Aquello que dijo sobre poder comprarla parecía ser fruto de algo que pensaba de las mujeres en general. Esa revelación y el hecho de que Paula no tuviera curiosidad por saber a qué se debía esa forma de ver a las mujeres, hizo que durante el trayecto de vuelta al apartamento no se dirigieran la palabra.
Varias mañanas después, Paula se despertó para ver que Pedro se había ido, al igual que todas las mañanas, dejándole únicamente una nota en la que le comunicaba que un guardaespaldas estaría esperándola abajo si quería salir y visitar la ciudad. No había sido tan tonta como para creer que Pedro estaba preocupado por su seguridad, pero había aprovechado la oportunidad de recorrer la ciudad y quedar encantada con su belleza antigua e imponente. A su regreso, entró en el comedor y se asomó a la ventana, sintiéndose insoportablemente sola. Lo que más la asustaba era que se sentía sola por no tener… conexión y relación con Pedro. La conexión que había pensado que existía la noche que él la había seducido. Durante esos breves momentos cuando le había hecho el amor, se había sentido segura y a salvo. Y, cuando la había tomado, había sentido algo que iba más allá de lo meramente físico. Intentó ignorarlo, pero anhelaba esa conexión y se reprendió severamente por ello. Tenía que borrar esa noche de su cabeza; para él no había sido más que parte de una venganza. Pepe estaba muerto. Él nunca había existido. Había sido Pedro todo el tiempo y cuanto antes lo recordara, mejor. El teléfono sonó en ese justo momento y Paula se sobresaltó antes de responder.
—¿Diga?
—Nos han invitado a una fiesta privada esta noche.
—¿A los dos?
—Tienes que estar preparada a las siete. Será positivo que nos vean juntos en la víspera de nuestra boda.

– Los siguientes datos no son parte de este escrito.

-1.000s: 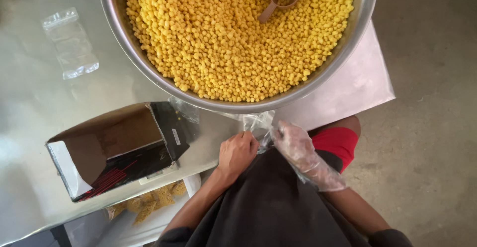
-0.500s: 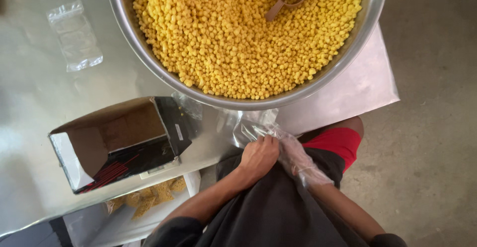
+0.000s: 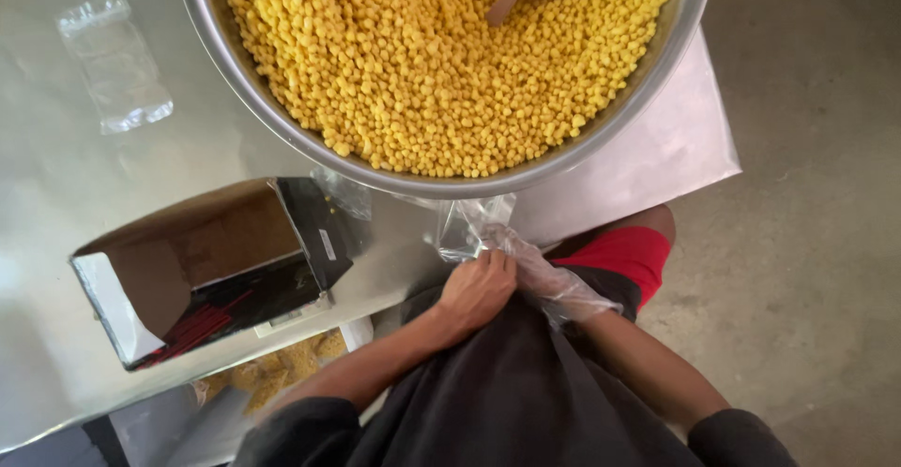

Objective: The person scoops yellow puffed snacks from a large metal bowl using a plastic scoop and pours them into clear plastic bags. The filled bags are placed into a cardboard box on a stainless steel table. The person wears disposable gloves throughout the process.

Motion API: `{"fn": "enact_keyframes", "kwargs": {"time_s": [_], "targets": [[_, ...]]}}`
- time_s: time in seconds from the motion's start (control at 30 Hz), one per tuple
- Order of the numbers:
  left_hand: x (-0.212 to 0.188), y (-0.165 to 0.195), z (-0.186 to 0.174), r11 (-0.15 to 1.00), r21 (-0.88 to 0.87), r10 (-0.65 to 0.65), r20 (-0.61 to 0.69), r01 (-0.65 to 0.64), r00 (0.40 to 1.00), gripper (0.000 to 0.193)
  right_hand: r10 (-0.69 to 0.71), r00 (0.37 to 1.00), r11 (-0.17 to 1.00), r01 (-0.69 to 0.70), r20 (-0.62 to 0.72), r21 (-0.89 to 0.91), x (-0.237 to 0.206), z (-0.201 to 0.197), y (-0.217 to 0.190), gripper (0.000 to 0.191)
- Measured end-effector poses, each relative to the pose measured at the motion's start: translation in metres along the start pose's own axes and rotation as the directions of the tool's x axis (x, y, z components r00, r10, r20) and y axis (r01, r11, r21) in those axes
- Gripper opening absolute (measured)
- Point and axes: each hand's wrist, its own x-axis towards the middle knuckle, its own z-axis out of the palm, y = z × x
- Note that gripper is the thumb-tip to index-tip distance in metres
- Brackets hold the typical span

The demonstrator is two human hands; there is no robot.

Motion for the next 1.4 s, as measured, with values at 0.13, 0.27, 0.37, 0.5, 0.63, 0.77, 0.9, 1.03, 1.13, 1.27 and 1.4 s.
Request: {"fn": "enact_keyframes", "kwargs": {"time_s": [0.13,0.27,0.37,0.5,0.63,0.77,0.9,1.03,1.13,1.27,1.4], "targets": [[-0.010,-0.008,0.007,0.997,-0.049,0.055,-0.013,-0.056,0.998,0.015,0.397,0.918,0.511,-0.221,0.001,0.831,0.015,0.006,-0.011,0.038],[-0.003,-0.007,0.010,0.992,-0.125,-0.004,-0.070,-0.005,0.998,0.017,0.472,0.880,0.404,-0.264,0.047,0.876,0.027,0.018,-0.014,0.038],[0.002,-0.009,0.013,0.999,0.019,0.031,-0.010,-0.031,0.999,0.014,0.438,0.899,0.586,-0.294,0.010,0.755,0.033,0.030,-0.003,0.039],[-0.005,-0.015,0.017,0.996,0.059,0.065,-0.014,-0.064,0.998,0.014,0.408,0.913,0.723,-0.308,-0.024,0.618,0.042,0.036,0.006,0.040],[-0.009,-0.003,0.009,0.990,0.087,0.116,-0.029,-0.113,0.993,0.022,0.370,0.928,0.853,-0.315,-0.054,0.416,0.056,0.029,0.000,0.041],[0.003,0.020,-0.024,0.961,-0.146,0.225,-0.080,-0.234,0.971,0.036,0.291,0.951,0.956,-0.294,-0.108,-0.015,0.048,0.026,-0.005,0.043],[-0.016,-0.026,-0.071,0.990,-0.015,0.135,-0.243,-0.143,0.961,0.096,0.225,0.958,0.757,-0.287,-0.178,-0.587,-0.004,0.018,-0.005,0.044],[-0.007,-0.041,-0.075,0.987,-0.084,0.144,0.049,-0.140,0.988,0.101,0.178,0.965,0.590,-0.262,-0.194,-0.763,-0.036,0.047,-0.009,0.046],[0.004,-0.046,-0.074,0.977,-0.204,0.088,0.128,-0.060,0.988,0.081,0.172,0.963,0.299,-0.249,-0.205,-0.921,-0.043,0.078,-0.031,0.045],[0.010,-0.046,-0.081,0.949,-0.294,0.119,0.006,-0.112,0.993,0.089,0.214,0.958,-0.434,-0.081,-0.190,-0.897,-0.038,0.068,-0.053,0.038],[0.023,-0.033,-0.067,0.938,-0.219,0.276,0.009,-0.267,0.961,0.090,0.257,0.924,-0.553,-0.100,-0.283,-0.827,-0.029,0.009,-0.028,0.047]]}}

Paula abrió la boca para hablar, pero lo que emitió fue un sonido de indignación al darse cuenta de que él ya había colgado. Colgó el teléfono con un golpe y le agradeció lo que había hecho… porque era un buen recordatorio de por qué nunca había existido ninguna conexión entre los dos.
Esa noche Paula salió del dormitorio para dirigirse al salón principal. Había oído a Pedro llegar a casa y ya eran las siete en punto, la hora a la que tenía que estar lista. Odiaba sentirse nerviosa. Quería aferrarse a la rabia que había sentido antes, pero estaba abandonándola como un cobarde traidor. Respiró hondo y entró para encontrarlo sirviéndose un whisky, o algo parecido, en un vaso de cristal. La noche caía sobre Roma como una manta malva, con las luces parpadeando haciendo de la escena algo impresionantemente seductor. Se giró para mirarla y Paula tembló, al sentirse demasiado arreglada y expuesta. Pedro agarró el vaso con fuerza en un acto reflejo. El vestido no tenía mangas, era negro y ajustado, con un solo hombro al aire. Le llegaba justo por debajo de las rodillas y tenía el detalle de un bolsillo en la cadera que acentuaba su esbelta figura. Unas sandalias de tacón de aguja plateadas llamaron la atención de él, que se fijó además en sus pequeños pies y en el delicado tono coral de sus uñas haciendo que se sintiera extrañamente protector hacia ella. Tenía el pelo recogido en un moño suelto y llevaba unos pendientes de aro que le rozaban el cuello. Ni un maquillaje exagerado ni joyas caras, sólo esas pestañas increíblemente largas y su evocativo aroma. Su boca de un suave tono rosado le hizo lamentar no haberla besado de nuevo y de pronto quería besarla con intensidad.
—No estaba segura de cuánto tenía que arreglarme…
—Así está bien —la interrumpió.
La voz de Paula hacía que su cuerpo se tensara contra sus pantalones. Se bebió la copa de un trago y se acercó para agarrarla del brazo y sacarla de allí antes de llegar a cometer una estupidez como besarla. Había estado en su mente todo el día, y lo único en lo que había sido capaz de pensar era en la revelación de su virginidad y en lo mucho que deseaba volver a hundirse dentro de ella.